Entering the exhibition space, visitors see works from her “American Desert” series, which earned praise from Robert Frank, an iconic photographer for whom she worked while studying photography at New York University.
“I am very fond of going into deserts. The desert is also the place that I endeavored the most with my compositions,” Lee said of her works that capture the primitive and transcendental desert landscapes, rocks, bushes and cacti.
“Going into the desert, I tried to find my own self through photographs. But now it’s more about just going to see the desert itself. It’s like a process of meditation,” Lee added.

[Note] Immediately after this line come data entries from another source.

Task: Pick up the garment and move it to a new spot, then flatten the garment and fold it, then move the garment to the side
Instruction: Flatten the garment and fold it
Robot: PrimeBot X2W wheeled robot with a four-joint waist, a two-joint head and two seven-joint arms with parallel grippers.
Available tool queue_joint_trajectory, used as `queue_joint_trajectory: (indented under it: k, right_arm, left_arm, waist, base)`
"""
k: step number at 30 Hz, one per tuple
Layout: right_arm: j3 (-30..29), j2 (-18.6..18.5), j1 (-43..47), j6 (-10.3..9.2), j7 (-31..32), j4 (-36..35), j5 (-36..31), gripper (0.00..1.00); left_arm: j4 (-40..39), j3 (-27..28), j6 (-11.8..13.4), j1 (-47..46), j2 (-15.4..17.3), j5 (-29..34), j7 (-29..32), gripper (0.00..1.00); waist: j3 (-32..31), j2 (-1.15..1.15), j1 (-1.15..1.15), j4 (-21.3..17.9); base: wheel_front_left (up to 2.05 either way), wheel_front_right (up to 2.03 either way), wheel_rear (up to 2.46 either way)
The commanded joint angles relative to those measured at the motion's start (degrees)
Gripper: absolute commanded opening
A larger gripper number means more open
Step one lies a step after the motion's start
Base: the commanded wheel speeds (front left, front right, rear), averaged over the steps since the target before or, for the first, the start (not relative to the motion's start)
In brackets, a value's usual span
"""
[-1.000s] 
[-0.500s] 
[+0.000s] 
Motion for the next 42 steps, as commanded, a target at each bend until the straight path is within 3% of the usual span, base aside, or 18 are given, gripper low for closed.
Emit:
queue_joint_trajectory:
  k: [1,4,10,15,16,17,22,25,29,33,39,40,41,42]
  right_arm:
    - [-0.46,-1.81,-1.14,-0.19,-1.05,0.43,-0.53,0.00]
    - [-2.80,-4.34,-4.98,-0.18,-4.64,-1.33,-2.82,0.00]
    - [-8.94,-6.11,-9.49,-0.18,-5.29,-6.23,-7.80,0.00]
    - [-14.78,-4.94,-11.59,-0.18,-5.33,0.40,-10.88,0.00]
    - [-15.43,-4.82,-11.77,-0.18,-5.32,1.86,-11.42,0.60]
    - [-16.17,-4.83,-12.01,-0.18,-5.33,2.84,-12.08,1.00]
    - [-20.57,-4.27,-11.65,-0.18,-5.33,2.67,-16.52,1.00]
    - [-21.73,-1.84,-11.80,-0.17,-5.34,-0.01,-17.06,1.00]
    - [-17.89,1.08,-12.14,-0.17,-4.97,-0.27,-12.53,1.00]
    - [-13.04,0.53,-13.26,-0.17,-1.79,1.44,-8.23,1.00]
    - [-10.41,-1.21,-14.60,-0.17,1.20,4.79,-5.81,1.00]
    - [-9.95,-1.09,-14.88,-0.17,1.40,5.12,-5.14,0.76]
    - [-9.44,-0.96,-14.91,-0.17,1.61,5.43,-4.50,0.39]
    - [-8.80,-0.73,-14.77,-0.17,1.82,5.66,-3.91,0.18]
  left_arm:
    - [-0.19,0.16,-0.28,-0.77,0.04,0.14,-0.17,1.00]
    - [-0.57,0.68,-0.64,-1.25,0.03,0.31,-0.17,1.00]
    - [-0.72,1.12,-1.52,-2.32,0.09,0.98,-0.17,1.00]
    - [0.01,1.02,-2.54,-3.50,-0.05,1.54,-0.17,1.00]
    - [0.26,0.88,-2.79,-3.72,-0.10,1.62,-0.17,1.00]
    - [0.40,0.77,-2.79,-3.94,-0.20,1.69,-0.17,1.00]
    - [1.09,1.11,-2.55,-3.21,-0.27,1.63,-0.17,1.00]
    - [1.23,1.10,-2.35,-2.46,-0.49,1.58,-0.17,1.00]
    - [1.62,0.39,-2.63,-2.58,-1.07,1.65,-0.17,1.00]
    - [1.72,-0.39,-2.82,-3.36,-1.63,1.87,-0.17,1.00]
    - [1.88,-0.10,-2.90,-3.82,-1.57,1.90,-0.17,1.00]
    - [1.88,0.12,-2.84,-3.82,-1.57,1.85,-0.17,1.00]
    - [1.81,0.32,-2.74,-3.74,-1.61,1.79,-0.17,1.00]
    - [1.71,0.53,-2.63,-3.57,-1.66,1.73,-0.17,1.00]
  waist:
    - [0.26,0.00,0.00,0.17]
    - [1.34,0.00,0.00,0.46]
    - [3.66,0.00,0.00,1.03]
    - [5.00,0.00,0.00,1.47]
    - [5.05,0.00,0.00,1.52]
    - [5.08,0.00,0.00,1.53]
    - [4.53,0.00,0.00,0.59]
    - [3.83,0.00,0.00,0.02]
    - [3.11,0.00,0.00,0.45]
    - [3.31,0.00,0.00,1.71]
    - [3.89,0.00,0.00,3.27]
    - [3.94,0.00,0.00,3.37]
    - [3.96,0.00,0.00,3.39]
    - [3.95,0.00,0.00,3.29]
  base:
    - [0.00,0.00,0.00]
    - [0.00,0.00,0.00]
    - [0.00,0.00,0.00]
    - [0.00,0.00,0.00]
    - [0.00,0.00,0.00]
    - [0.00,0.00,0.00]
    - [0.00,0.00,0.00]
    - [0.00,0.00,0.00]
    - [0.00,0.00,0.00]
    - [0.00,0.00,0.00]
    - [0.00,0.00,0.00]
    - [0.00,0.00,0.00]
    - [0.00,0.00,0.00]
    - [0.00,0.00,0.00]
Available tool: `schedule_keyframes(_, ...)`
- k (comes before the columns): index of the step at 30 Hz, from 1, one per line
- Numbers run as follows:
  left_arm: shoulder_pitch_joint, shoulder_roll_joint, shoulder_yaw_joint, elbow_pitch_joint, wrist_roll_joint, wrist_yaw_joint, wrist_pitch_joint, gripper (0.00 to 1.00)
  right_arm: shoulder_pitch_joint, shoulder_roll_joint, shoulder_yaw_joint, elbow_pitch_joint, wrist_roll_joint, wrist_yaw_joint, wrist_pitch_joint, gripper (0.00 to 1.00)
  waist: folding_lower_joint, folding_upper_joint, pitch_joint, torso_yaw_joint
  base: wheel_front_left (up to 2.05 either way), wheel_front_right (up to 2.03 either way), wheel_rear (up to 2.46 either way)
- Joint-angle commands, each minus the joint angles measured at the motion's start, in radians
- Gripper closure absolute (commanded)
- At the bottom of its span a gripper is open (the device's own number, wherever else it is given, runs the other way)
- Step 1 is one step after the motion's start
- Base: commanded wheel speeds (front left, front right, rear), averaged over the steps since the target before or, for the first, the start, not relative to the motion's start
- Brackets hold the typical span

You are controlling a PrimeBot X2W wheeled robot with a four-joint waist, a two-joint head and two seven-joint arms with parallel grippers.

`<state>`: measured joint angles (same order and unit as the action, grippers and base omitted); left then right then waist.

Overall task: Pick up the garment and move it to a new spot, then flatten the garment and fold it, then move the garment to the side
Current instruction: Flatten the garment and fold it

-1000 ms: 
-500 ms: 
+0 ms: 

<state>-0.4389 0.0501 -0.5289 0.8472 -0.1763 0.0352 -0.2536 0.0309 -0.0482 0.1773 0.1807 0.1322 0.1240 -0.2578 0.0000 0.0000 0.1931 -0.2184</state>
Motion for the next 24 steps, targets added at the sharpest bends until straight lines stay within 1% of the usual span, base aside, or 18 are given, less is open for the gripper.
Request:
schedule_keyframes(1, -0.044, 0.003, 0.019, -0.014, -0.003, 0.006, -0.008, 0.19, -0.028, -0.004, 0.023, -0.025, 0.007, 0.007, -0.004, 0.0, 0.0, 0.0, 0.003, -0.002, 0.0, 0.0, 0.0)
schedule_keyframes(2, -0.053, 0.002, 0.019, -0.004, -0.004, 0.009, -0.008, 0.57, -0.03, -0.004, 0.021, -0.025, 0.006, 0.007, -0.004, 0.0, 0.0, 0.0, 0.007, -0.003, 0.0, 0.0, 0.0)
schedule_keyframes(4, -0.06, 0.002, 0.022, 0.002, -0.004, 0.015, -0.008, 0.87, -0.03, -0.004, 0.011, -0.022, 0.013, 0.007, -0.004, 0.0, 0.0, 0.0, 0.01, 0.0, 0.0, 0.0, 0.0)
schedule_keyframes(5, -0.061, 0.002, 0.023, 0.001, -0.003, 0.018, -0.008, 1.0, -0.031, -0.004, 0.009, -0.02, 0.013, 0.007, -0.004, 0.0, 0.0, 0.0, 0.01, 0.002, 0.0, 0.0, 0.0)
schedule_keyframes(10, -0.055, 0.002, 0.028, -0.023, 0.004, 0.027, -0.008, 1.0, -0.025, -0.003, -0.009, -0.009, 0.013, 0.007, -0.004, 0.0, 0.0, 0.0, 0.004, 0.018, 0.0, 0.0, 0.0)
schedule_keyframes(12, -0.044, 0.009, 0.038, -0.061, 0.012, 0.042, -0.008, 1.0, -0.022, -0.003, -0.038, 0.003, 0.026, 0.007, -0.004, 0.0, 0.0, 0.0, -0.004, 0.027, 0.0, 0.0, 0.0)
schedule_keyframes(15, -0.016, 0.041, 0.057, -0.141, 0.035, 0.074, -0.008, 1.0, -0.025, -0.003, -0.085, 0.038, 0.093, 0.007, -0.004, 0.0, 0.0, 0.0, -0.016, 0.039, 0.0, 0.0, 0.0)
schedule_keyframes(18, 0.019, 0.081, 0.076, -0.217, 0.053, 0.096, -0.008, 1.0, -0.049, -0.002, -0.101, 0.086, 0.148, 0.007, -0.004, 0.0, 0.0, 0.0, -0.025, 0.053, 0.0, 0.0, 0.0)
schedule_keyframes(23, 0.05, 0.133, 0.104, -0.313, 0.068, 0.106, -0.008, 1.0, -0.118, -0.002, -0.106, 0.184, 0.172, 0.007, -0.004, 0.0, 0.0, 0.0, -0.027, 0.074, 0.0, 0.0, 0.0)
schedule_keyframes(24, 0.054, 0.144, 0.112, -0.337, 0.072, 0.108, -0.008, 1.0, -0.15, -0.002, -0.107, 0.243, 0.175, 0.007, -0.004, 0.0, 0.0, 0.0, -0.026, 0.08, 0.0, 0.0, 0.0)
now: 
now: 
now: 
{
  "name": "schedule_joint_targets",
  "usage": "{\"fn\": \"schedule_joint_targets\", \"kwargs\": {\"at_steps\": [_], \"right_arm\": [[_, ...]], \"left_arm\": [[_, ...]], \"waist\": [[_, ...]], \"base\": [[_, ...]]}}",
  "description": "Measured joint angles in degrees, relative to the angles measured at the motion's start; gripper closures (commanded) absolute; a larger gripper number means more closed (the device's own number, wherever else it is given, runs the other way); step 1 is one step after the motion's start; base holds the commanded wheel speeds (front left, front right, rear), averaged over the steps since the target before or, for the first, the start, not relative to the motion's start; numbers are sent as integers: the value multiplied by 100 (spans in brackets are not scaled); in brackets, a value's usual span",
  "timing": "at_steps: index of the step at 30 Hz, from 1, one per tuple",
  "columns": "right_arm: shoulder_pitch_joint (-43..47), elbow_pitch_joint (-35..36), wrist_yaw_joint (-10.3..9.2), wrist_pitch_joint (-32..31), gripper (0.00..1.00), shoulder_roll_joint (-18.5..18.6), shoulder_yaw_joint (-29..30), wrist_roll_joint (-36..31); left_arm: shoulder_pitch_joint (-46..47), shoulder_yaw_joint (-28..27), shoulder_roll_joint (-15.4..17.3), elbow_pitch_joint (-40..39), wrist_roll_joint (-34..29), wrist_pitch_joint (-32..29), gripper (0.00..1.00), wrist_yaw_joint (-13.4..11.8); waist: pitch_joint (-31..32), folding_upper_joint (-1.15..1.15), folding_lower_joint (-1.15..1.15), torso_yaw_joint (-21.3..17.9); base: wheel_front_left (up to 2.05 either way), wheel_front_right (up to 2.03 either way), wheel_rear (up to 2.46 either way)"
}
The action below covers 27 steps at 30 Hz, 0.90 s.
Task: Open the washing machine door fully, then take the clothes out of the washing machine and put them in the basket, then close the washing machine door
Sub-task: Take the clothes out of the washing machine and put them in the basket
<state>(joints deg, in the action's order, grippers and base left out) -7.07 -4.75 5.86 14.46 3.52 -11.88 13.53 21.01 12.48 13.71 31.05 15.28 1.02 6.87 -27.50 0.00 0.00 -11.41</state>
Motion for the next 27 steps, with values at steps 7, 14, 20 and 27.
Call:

The “Echo” exhibition includes pieces from a number of other series, including those from “Pagodas,” “Untitled,” “Things,” “On Road” and “Wind.” Each series showcases Lee’s unique style yet uses different ways to explore and challenge the boundaries of the frame.
A documentary of Lee’s production process, as well as her test prints that show the laborious production process are also part of the exhibition.
“The very important point in Jung-jin’s work is (also) that the mistake or the unfinished or irregularities bring substance to the work,” Seelig said about Lee’s production process, where many variables play a part in the final prints.
Lee’s exhibition at the MMCA is the fourth of its kind, but additional works have been added.
Other “Echo” exhibitions were previously held at Fotomuseum Winterthur in 2016, Stadtische Galerie Wolfsbur in 2017 and Musee des beaux-arts Le Locle in 2017.
In 2011, Lee received international recognition as she took part in Frederic Brenner’s “Israel: Portrait of a Work in Progress” project, together with several critically acclaimed photographers such as Stephen Shore, Thomas Struth and Josef Koudelka.
“Lee Jung-jin has played a very significant role in expanding the artistic horizons of contemporary Korean photography. She has established a unique visual language, using analog print technique for 20 years,” said the MMCA.
The “Echo” exhibition runs through July 1.